- [Exercise details]: Without its pictures, the listing below is to be transcribed exactly.

*** Begin section ***

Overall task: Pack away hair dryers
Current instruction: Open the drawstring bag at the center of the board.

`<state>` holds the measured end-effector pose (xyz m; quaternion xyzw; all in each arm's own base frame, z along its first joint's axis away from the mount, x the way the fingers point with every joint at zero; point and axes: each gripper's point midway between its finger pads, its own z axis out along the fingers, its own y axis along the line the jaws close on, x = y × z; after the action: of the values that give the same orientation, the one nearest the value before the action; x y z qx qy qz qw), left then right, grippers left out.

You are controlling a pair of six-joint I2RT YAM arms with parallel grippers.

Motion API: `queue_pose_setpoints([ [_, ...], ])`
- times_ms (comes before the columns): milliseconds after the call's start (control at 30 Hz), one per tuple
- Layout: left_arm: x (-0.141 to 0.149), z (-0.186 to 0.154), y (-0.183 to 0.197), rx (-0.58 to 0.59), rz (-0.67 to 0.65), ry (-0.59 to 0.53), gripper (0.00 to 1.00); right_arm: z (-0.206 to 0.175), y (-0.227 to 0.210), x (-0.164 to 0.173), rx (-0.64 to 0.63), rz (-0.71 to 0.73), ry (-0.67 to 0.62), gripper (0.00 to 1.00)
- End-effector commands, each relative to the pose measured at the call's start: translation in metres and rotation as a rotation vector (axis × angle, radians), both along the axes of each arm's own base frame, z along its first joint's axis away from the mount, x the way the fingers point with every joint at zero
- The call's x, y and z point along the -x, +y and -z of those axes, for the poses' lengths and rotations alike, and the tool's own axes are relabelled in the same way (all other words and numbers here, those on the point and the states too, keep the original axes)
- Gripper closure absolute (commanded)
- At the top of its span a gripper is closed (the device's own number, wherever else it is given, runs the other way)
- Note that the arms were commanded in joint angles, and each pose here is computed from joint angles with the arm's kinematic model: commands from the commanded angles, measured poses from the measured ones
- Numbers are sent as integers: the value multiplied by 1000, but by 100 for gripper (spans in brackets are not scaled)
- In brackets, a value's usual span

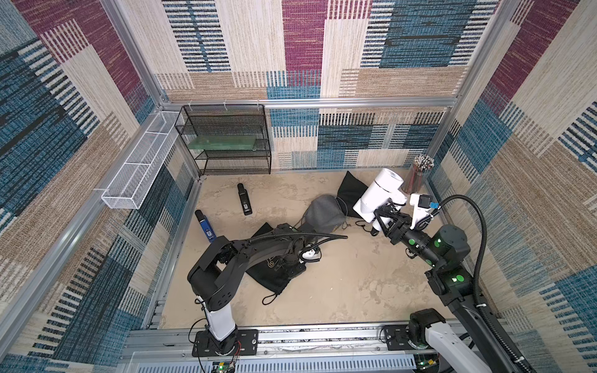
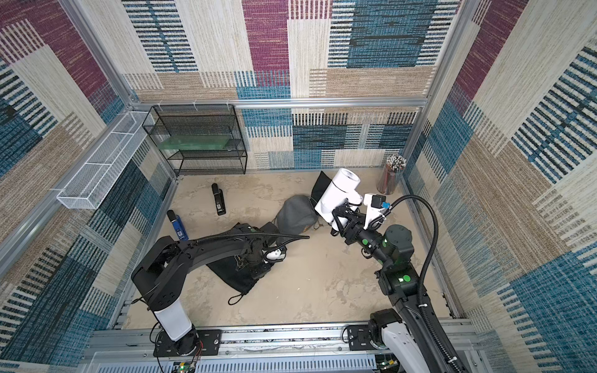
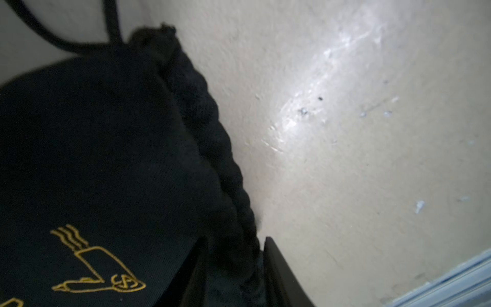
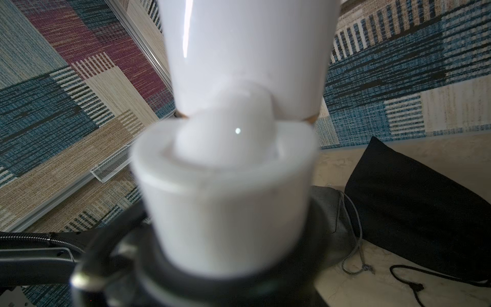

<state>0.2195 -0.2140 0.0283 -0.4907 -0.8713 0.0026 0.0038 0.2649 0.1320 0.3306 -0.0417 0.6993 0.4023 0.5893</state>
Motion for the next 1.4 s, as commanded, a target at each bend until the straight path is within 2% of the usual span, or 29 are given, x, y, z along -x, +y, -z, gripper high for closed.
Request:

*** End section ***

- [Solved exercise]:
Overall task: Pack away hair dryers
Current instruction: Open the drawstring bag at the center of the board.

`<state>` holds the measured end-effector pose (xyz m; quaternion xyzw; all in each arm's own base frame, z along its first joint's axis away from the mount, x the way the fingers point with every joint at zero; point and axes: each gripper's point midway between its finger pads, its own z axis out along the fingers, its own y axis along the line the jaws close on, x = y × z; after the action: of the values that give the same orientation, the one nearest the value before the action; x y z qx qy qz qw), left then right, grippers left out.

You are controlling a pair of six-joint I2RT YAM arms with parallel grippers.

Motion API: `queue_pose_setpoints([ [_, ...], ])`
- times_ms (comes before the columns): milliseconds after the call's start (control at 30 Hz), one per tuple
- Layout: left_arm: x (-0.141 to 0.149), z (-0.186 to 0.154), y (-0.183 to 0.197), rx (-0.58 to 0.59), rz (-0.67 to 0.65), ry (-0.59 to 0.53), gripper (0.00 to 1.00); right_arm: z (-0.206 to 0.175), y (-0.227 to 0.210), x (-0.164 to 0.173), rx (-0.64 to 0.63), rz (-0.71 to 0.73), ry (-0.67 to 0.62), gripper (0.00 to 1.00)
- End-effector commands, each relative to the pose measured at the call's start: translation in metres and rotation as a rotation vector (axis × angle, radians), both along the axes of each arm's own base frame, z along its first joint's axis away from the mount, x the way the fingers point with every joint at zero
- The call's x, y and z point along the -x, +y and -z of those axes, for the poses' lengths and rotations alike, and the tool's own axes are relabelled in the same way (all other words and numbers here, those on the point and the states too, keep the original axes)
- Gripper closure absolute (commanded)
- At the top of its span a gripper is closed (the device's own number, wherever else it is given, runs the other way)
- Note that the arms were commanded in joint angles, and each pose here is computed from joint angles with the arm's kinematic model: commands from the commanded angles, measured poses from the measured ones
- Numbers are sent as integers: the value multiplied by 1000, but by 100 for gripper (spans in brackets are not scaled)
- In brackets, a value's usual span


<state>0.2195 -0.2140 0.0283 -0.4907 -0.8713 0.0026 0.0038 0.2649 0.1320 0.3306 -0.0417 0.6993 0.4023 0.5893</state>
Motion for the next 1.4 s, as commanded, a target at each bend until the straight path is within 2% of the usual span, or 29 are given, x, y, z along -x, +y, -z, gripper high for closed.
Request:

That is the complete answer.